--- Required work ---
Your answer should hold the data exactly as given, minus any picture.

(Stored entries)

※

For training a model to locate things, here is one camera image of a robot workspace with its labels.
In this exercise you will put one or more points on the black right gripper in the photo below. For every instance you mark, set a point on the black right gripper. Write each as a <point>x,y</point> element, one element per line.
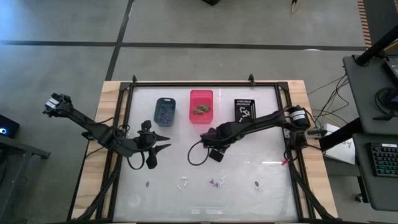
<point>217,137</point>

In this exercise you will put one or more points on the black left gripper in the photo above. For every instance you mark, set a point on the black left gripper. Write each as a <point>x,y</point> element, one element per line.
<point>146,141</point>

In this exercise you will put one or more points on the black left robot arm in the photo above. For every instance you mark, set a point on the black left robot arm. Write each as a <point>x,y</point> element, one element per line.
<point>90,127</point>

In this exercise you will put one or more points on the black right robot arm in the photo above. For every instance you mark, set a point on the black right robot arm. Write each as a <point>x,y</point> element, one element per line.
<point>264,119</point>

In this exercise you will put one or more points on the grey-blue plastic bin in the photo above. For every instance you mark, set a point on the grey-blue plastic bin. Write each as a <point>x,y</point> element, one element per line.
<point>157,105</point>

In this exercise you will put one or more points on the pink plastic bin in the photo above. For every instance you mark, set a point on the pink plastic bin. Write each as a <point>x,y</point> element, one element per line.
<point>201,98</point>

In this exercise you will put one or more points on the white glossy table mat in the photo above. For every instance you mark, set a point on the white glossy table mat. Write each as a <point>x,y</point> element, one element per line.
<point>202,202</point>

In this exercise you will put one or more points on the white box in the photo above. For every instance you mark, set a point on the white box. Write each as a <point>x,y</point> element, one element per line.
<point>332,128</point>

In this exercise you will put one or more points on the black desk brace bar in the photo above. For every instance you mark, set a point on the black desk brace bar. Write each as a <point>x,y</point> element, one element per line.
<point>339,135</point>

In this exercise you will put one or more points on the white paper sheet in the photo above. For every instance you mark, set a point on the white paper sheet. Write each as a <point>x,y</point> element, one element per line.
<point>343,152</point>

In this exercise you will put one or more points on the black object on floor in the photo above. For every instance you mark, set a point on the black object on floor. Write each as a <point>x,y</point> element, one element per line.
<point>211,2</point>

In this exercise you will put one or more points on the grey metal cart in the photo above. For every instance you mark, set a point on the grey metal cart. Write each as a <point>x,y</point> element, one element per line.
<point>25,148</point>

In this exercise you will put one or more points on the black device with light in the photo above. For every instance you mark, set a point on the black device with light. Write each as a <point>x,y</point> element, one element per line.
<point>11,124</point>

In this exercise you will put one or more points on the dark grey desk top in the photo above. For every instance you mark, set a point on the dark grey desk top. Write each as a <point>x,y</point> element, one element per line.
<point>363,93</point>
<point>363,186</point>

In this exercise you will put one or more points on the black caster wheel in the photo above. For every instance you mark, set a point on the black caster wheel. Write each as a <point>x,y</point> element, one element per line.
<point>359,198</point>

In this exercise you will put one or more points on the backlit black keyboard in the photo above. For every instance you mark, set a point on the backlit black keyboard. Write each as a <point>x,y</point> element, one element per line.
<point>385,160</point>

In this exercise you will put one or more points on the black headphones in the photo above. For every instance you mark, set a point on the black headphones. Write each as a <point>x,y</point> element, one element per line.
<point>385,93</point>

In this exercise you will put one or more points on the black diagonal pole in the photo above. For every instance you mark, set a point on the black diagonal pole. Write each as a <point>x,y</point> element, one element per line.
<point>373,51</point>

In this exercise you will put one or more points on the black laptop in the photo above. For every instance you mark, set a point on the black laptop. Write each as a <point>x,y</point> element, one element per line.
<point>392,70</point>

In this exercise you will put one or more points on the dark mat with orange edge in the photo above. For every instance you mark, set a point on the dark mat with orange edge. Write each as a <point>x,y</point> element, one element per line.
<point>382,18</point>

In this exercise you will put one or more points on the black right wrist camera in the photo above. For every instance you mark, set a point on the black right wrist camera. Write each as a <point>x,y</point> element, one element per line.
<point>216,155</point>

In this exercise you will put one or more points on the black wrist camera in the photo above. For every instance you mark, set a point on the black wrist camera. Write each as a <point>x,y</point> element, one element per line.
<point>151,160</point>
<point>216,155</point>

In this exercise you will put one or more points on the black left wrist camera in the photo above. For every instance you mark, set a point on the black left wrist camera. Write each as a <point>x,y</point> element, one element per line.
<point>151,160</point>

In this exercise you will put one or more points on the black metal table frame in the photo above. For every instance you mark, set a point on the black metal table frame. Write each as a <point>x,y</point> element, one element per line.
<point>202,84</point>

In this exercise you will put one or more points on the black frame clamp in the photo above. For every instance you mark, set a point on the black frame clamp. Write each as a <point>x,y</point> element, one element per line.
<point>251,78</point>
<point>134,79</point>

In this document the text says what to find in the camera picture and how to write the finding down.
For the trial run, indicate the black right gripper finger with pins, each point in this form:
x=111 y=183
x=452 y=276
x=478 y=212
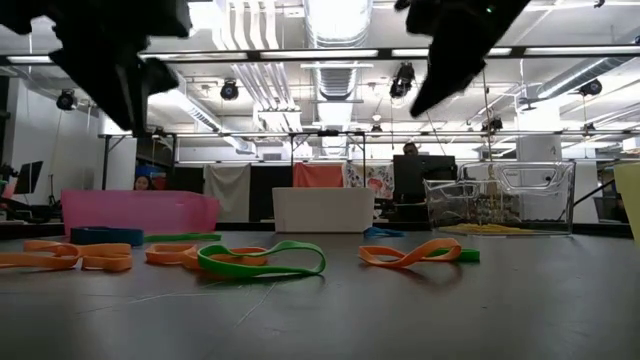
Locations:
x=450 y=70

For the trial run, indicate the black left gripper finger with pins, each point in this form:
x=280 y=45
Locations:
x=161 y=75
x=115 y=85

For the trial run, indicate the thin blue rubber band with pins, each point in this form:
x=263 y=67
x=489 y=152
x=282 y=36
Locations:
x=105 y=236

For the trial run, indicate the green rubber band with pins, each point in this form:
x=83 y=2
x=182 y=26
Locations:
x=467 y=256
x=185 y=237
x=260 y=271

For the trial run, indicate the small blue rubber band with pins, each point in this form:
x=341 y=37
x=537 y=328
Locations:
x=380 y=232

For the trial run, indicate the white plastic basket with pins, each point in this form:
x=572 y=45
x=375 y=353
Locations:
x=322 y=210

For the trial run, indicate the black ceiling spotlight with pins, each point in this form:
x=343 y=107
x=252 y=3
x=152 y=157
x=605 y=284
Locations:
x=66 y=100
x=591 y=87
x=402 y=82
x=229 y=91

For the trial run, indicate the black overhead crossbar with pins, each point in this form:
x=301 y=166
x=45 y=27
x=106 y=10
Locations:
x=385 y=52

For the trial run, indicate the black clothes rack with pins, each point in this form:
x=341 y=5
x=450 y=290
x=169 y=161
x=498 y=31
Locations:
x=106 y=160

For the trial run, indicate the blue storage bin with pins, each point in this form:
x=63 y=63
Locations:
x=157 y=175

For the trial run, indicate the black computer monitor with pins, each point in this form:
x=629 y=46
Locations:
x=27 y=177
x=415 y=175

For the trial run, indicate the pink plastic basket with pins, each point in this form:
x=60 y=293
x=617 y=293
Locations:
x=140 y=210

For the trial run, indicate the floral hanging cloth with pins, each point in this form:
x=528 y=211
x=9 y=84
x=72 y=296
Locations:
x=382 y=180

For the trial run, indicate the white hanging cloth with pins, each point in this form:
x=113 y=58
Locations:
x=227 y=192

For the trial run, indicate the orange hanging cloth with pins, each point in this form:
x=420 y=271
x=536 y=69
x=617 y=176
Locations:
x=317 y=175

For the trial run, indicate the clear plastic basket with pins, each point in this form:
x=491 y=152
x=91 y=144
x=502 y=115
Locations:
x=565 y=200

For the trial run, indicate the black table mat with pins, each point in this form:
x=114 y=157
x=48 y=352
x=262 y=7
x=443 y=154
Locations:
x=400 y=320

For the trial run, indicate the silver ribbed duct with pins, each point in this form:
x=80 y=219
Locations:
x=336 y=82
x=575 y=80

※

--- Exercise answer ---
For training a model to locate things, here is one camera image of a robot workspace with its labels.
In this exercise you will put one or more points on the black right gripper in the photo below. For every instance you mark, set a point on the black right gripper. Write each as a <point>x,y</point> element, one element per line.
<point>217,137</point>

In this exercise you will put one or more points on the black left gripper in the photo above. For every instance you mark, set a point on the black left gripper. Write each as a <point>x,y</point> element, one element per line.
<point>146,141</point>

In this exercise you will put one or more points on the black left robot arm in the photo above. For every instance you mark, set a point on the black left robot arm. Write each as a <point>x,y</point> element, one element per line.
<point>90,127</point>

In this exercise you will put one or more points on the black right robot arm in the photo above. For every instance you mark, set a point on the black right robot arm. Write each as a <point>x,y</point> element, one element per line.
<point>264,119</point>

In this exercise you will put one or more points on the grey-blue plastic bin in the photo above. For every instance you mark, set a point on the grey-blue plastic bin. Write each as a <point>x,y</point> element, one element per line.
<point>157,105</point>

In this exercise you will put one or more points on the pink plastic bin in the photo above. For every instance you mark, set a point on the pink plastic bin. Write each as a <point>x,y</point> element, one element per line.
<point>201,98</point>

In this exercise you will put one or more points on the white glossy table mat in the photo above. For every instance you mark, set a point on the white glossy table mat. Write each as a <point>x,y</point> element, one element per line.
<point>202,202</point>

In this exercise you will put one or more points on the white box in the photo above. For every instance you mark, set a point on the white box. Write each as a <point>x,y</point> element, one element per line.
<point>332,128</point>

In this exercise you will put one or more points on the black desk brace bar in the photo above. For every instance you mark, set a point on the black desk brace bar. Write each as a <point>x,y</point> element, one element per line.
<point>339,135</point>

In this exercise you will put one or more points on the white paper sheet in the photo above. For every instance you mark, set a point on the white paper sheet. Write each as a <point>x,y</point> element, one element per line.
<point>343,152</point>

In this exercise you will put one or more points on the black object on floor in the photo above. For every instance you mark, set a point on the black object on floor. Write each as a <point>x,y</point> element, one element per line.
<point>211,2</point>

In this exercise you will put one or more points on the grey metal cart in the photo above. For every instance you mark, set a point on the grey metal cart. Write each as a <point>x,y</point> element, one element per line.
<point>25,148</point>

In this exercise you will put one or more points on the black device with light in the photo above. For every instance you mark, set a point on the black device with light. Write each as a <point>x,y</point> element, one element per line.
<point>11,124</point>

In this exercise you will put one or more points on the dark grey desk top in the photo above. For every instance you mark, set a point on the dark grey desk top. Write each as a <point>x,y</point> element, one element per line.
<point>363,93</point>
<point>363,186</point>

In this exercise you will put one or more points on the black caster wheel in the photo above. For every instance you mark, set a point on the black caster wheel. Write each as a <point>x,y</point> element, one element per line.
<point>359,198</point>

In this exercise you will put one or more points on the backlit black keyboard in the photo above. For every instance you mark, set a point on the backlit black keyboard. Write each as a <point>x,y</point> element, one element per line.
<point>385,160</point>

In this exercise you will put one or more points on the black headphones in the photo above. For every instance you mark, set a point on the black headphones. Write each as a <point>x,y</point> element, one element per line.
<point>385,93</point>

In this exercise you will put one or more points on the black diagonal pole in the photo above. For every instance you mark, set a point on the black diagonal pole. Write each as a <point>x,y</point> element, one element per line.
<point>373,51</point>

In this exercise you will put one or more points on the black laptop in the photo above. For every instance you mark, set a point on the black laptop. Write each as a <point>x,y</point> element, one element per line.
<point>392,70</point>

In this exercise you will put one or more points on the dark mat with orange edge in the photo above. For every instance you mark, set a point on the dark mat with orange edge. Write each as a <point>x,y</point> element, one element per line.
<point>382,18</point>

In this exercise you will put one or more points on the black right wrist camera in the photo above. For every instance you mark, set a point on the black right wrist camera. Write each as a <point>x,y</point> element, one element per line.
<point>216,155</point>

In this exercise you will put one or more points on the black wrist camera in the photo above. For every instance you mark, set a point on the black wrist camera. Write each as a <point>x,y</point> element, one element per line.
<point>151,160</point>
<point>216,155</point>

In this exercise you will put one or more points on the black left wrist camera in the photo above. For every instance you mark, set a point on the black left wrist camera. Write each as a <point>x,y</point> element, one element per line.
<point>151,160</point>

In this exercise you will put one or more points on the black metal table frame in the photo above. For every instance you mark, set a point on the black metal table frame. Write each as a <point>x,y</point> element, one element per line.
<point>202,84</point>

In this exercise you will put one or more points on the black frame clamp in the photo above. For every instance you mark, set a point on the black frame clamp. Write each as a <point>x,y</point> element, one element per line.
<point>251,78</point>
<point>134,79</point>

In this document the text says what to find in the camera picture and how to write the finding down.
For the trial run, indicate the black right gripper finger with pins, each point in this form:
x=111 y=183
x=452 y=276
x=478 y=212
Locations:
x=450 y=70

For the trial run, indicate the black left gripper finger with pins, each point in this form:
x=280 y=45
Locations:
x=161 y=75
x=115 y=85

For the trial run, indicate the thin blue rubber band with pins, each point in this form:
x=263 y=67
x=489 y=152
x=282 y=36
Locations:
x=105 y=236

For the trial run, indicate the green rubber band with pins, each point in this form:
x=83 y=2
x=182 y=26
Locations:
x=467 y=256
x=185 y=237
x=260 y=271

For the trial run, indicate the small blue rubber band with pins, each point in this form:
x=341 y=37
x=537 y=328
Locations:
x=380 y=232

For the trial run, indicate the white plastic basket with pins, each point in this form:
x=572 y=45
x=375 y=353
Locations:
x=322 y=210

For the trial run, indicate the black ceiling spotlight with pins, each point in this form:
x=343 y=107
x=252 y=3
x=152 y=157
x=605 y=284
Locations:
x=66 y=100
x=591 y=87
x=402 y=82
x=229 y=91

For the trial run, indicate the black overhead crossbar with pins, each point in this form:
x=301 y=166
x=45 y=27
x=106 y=10
Locations:
x=385 y=52

For the trial run, indicate the black clothes rack with pins, each point in this form:
x=341 y=5
x=450 y=290
x=169 y=161
x=498 y=31
Locations:
x=106 y=160

For the trial run, indicate the blue storage bin with pins, each point in this form:
x=63 y=63
Locations:
x=157 y=175

For the trial run, indicate the black computer monitor with pins, each point in this form:
x=629 y=46
Locations:
x=27 y=177
x=415 y=175

For the trial run, indicate the pink plastic basket with pins, each point in this form:
x=60 y=293
x=617 y=293
Locations:
x=140 y=210

For the trial run, indicate the floral hanging cloth with pins, each point in this form:
x=528 y=211
x=9 y=84
x=72 y=296
Locations:
x=382 y=180

For the trial run, indicate the white hanging cloth with pins, each point in this form:
x=113 y=58
Locations:
x=227 y=192

For the trial run, indicate the orange hanging cloth with pins, each point in this form:
x=420 y=271
x=536 y=69
x=617 y=176
Locations:
x=317 y=175

For the trial run, indicate the clear plastic basket with pins, each point in this form:
x=491 y=152
x=91 y=144
x=502 y=115
Locations:
x=565 y=200

For the trial run, indicate the black table mat with pins, each point in this form:
x=114 y=157
x=48 y=352
x=262 y=7
x=443 y=154
Locations:
x=400 y=320

For the trial run, indicate the silver ribbed duct with pins, each point in this form:
x=80 y=219
Locations:
x=336 y=82
x=575 y=80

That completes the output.